熊本電鉄が地下鉄電車を走らせる理由:杉山淳一の時事日想(1/5 ページ)
今、地方電鉄会社の悩みのタネは「中古電車不足」だ。新しい電車を買うおカネはないから、JRや大手私鉄の中古電車を買いたい。ところが、地方電鉄の設備に見合う中古電車が激減しており、争奪戦の様相だ。長期的に見れば路線を改良したほうが安上がりかもしれない。
杉山淳一(すぎやま・じゅんいち)
1967年東京都生まれ。信州大学経済学部卒。1989年アスキー入社、パソコン雑誌・ゲーム雑誌の広告営業を担当。1996年にフリーライターとなる。PCゲーム、PCのカタログ、フリーソフトウェア、鉄道趣味、ファストフード分野で活動中。信州大学大学院工学系研究科博士前期課程修了。著書として『知れば知るほど面白い鉄道雑学157』『A列車で行こう9 公式ガイドブック』、『ぼくは乗り鉄、おでかけ日和。 日本全国列車旅、達人のとっておき33選』など。公式サイト「OFFICE THREE TREES」ブログ:「すぎやまの日々」「汽車旅のしおり」、Twitterアカウント:@Skywave_JP。

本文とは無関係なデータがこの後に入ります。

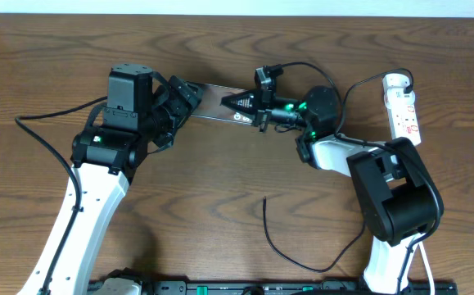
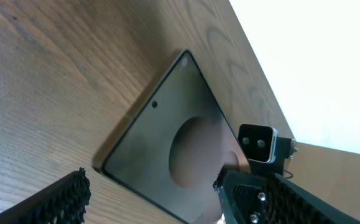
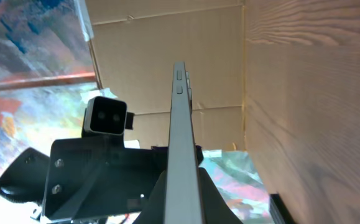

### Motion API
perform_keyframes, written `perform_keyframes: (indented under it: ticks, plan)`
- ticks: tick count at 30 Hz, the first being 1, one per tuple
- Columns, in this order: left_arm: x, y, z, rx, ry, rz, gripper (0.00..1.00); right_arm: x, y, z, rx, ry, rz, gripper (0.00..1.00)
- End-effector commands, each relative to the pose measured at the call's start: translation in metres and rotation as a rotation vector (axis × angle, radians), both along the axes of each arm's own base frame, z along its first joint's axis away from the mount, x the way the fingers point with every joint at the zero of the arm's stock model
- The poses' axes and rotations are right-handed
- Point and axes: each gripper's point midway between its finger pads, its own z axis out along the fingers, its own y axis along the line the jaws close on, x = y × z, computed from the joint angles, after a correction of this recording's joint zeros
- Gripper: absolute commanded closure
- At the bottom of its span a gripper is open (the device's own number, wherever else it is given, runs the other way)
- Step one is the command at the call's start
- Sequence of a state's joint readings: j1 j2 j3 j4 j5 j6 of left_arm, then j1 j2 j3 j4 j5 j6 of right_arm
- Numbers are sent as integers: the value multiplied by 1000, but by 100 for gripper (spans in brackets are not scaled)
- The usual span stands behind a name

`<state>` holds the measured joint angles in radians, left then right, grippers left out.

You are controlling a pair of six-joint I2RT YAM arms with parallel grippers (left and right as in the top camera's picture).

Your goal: Plug charger to phone and switch on socket

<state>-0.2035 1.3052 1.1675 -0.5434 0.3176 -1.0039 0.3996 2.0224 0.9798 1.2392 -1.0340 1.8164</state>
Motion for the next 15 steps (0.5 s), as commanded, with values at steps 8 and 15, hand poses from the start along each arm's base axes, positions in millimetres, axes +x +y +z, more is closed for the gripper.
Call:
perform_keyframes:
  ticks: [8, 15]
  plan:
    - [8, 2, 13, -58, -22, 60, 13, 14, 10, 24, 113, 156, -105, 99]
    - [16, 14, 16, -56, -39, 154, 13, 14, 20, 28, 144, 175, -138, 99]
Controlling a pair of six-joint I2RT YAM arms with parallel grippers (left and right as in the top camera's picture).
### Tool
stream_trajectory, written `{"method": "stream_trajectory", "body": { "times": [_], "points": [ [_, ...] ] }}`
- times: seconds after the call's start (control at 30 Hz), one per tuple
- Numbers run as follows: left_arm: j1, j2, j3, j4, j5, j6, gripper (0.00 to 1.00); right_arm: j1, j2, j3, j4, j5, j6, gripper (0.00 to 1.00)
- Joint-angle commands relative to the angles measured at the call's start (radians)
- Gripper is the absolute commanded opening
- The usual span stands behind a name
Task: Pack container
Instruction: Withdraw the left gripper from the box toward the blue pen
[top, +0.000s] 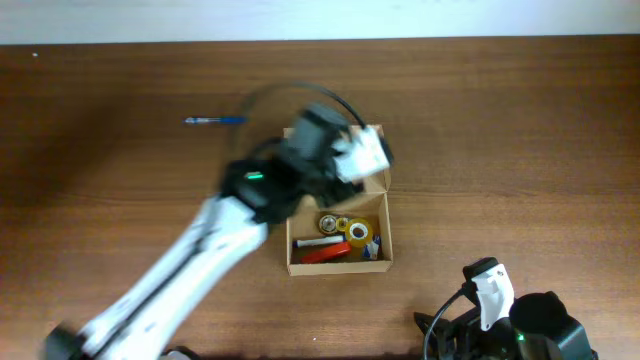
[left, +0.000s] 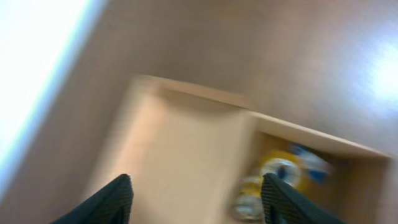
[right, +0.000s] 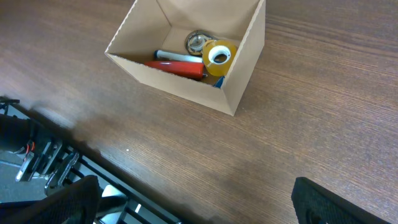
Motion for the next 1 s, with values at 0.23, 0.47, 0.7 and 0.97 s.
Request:
{"method": "stream_trajectory", "body": {
  "times": [0.23,0.47,0.7,0.97],
  "points": [
    [0.376,0.013,0.01,0.06,-0.088,0.019,0.7,0.008,0.005,-0.003,0.003,-0.005,-0.003,0.99],
    [0.508,0.181,0.01,0.102,-0.088,0.131,0.86,0.008,0.005,-0.003,0.003,-0.005,-0.003,0.99],
    [0.603,0.343,0.01,0.29,-0.061,0.142,1.0,0.008,0.005,-0.003,0.003,-0.006,-0.003,0.99],
    [0.621,0.525,0.183,0.168,-0.021,0.142,1.0,0.008,0.005,-0.003,0.003,-0.005,-0.003,0.99]
  ]
}}
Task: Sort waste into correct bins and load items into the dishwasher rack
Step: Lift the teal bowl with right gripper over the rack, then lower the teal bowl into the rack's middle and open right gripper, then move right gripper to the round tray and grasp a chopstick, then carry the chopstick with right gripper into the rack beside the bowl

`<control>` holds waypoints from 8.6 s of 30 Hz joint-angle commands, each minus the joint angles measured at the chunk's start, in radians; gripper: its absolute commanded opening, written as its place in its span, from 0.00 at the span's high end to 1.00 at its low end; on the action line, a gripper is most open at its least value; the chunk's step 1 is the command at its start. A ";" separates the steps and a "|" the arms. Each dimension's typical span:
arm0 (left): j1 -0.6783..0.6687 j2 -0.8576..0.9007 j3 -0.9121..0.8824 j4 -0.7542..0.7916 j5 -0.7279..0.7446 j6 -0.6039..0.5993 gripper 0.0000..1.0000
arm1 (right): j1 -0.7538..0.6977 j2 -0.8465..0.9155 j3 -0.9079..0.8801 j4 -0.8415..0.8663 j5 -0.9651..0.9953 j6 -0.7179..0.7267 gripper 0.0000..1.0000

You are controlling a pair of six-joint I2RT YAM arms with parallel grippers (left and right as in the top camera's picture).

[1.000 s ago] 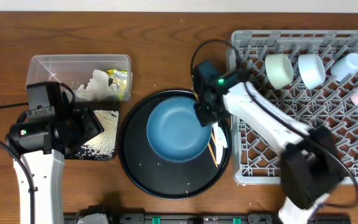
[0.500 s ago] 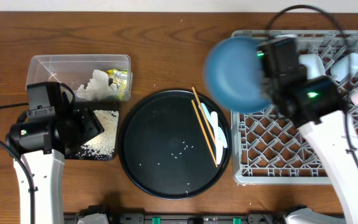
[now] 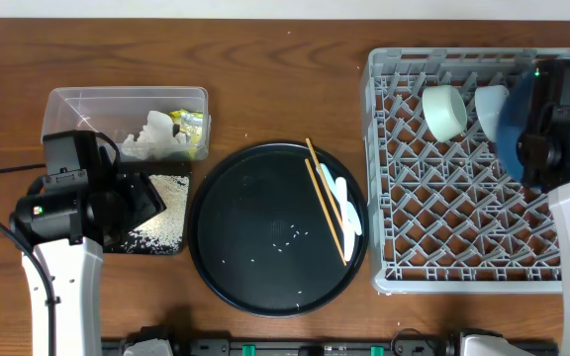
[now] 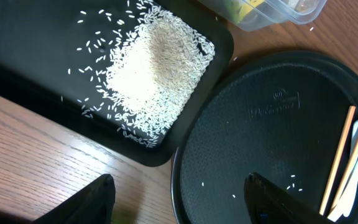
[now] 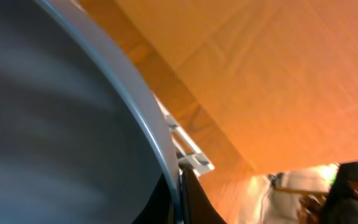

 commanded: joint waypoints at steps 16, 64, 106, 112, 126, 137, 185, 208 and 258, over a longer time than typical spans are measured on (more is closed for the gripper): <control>0.005 0.000 -0.011 -0.013 0.003 0.013 0.32 | -0.021 -0.015 -0.280 0.179 0.201 0.087 0.99; 0.005 0.000 -0.011 -0.028 0.006 -0.003 0.32 | 0.094 -0.015 -0.341 0.443 0.239 -0.552 0.99; 0.005 0.001 -0.011 -0.037 0.006 -0.006 0.32 | 0.261 -0.029 -0.341 0.090 -0.648 -0.024 0.01; 0.005 0.001 -0.011 -0.043 0.006 -0.006 0.32 | 0.232 -0.051 -0.341 0.102 -0.587 -0.023 0.01; 0.005 0.001 -0.011 -0.043 0.006 -0.006 0.32 | 0.030 -0.055 -0.341 0.149 -0.586 -0.026 0.01; 0.005 0.001 -0.011 -0.046 0.006 -0.006 0.32 | 0.077 -0.095 -0.322 0.146 -0.737 -0.082 0.01; 0.005 0.019 -0.011 -0.048 0.002 -0.006 0.31 | 0.623 0.181 -0.243 0.237 -1.030 -0.121 0.24; 0.005 0.019 -0.011 -0.054 0.002 -0.006 0.32 | 0.712 0.542 -0.243 0.463 -0.930 0.023 0.46; 0.005 0.019 -0.011 -0.053 0.002 -0.006 0.31 | 0.065 0.038 -0.138 0.122 -0.745 -0.460 0.99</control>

熊本電鉄が運行していた電車「青ガエル」2両のうち1両が老朽化のため引退する。代わりに調達される電車は、何と地下鉄銀座線で活躍した「01系」だ。台車を履き替え、パンタグラフを取り付けるなどの大改造を施した。大変な手間だけど、それでも新車を買うより安いらしい。
熊本電鉄の青ガエルこと「5000系」は、元は東急電鉄の車両だ。東急電鉄時代から青ガエルの愛称で親しまれていた。現在、渋谷駅のハチ公前広場で展示されている電車と同型だ。東急電鉄は早期にステンレスカーへの移行が完了したから、渋谷駅前の青ガエルにはレトロな雰囲気がある。東急沿線の人々にとっては、まだ熊本で走っているという事実のほうが驚きかもしれない。なにしろ製造は昭和29(1954)年から昭和34(1959)年。「もはや戦後ではない」が流行語になったころである。
青ガエルは中古市場でも人気の電車だった。東急電鉄がステンレス車体へ舵を切った後、5000系は福島交通、長野電鉄、上田交通、松本電鉄、岳南鉄道、熊本電鉄へ譲渡された。譲渡された車両のほとんどは老朽化のためその地で廃車となった。渋谷のハチ公前に飾っている電車は、上田交通に譲渡されたトップナンバーの里帰りである。
熊本電鉄の5000系は現役最後の2台で、そのうち1台が2015年度中に引退する。もう1台も今年秋頃までに引退予定である。熊本電鉄は「最後の青ガエル」として鉄道ファンにアピールし、観光にも一役買っている。しかし南国熊本なのに冷房もなく、普段の利用者にとっては厳しい車両だったと思う。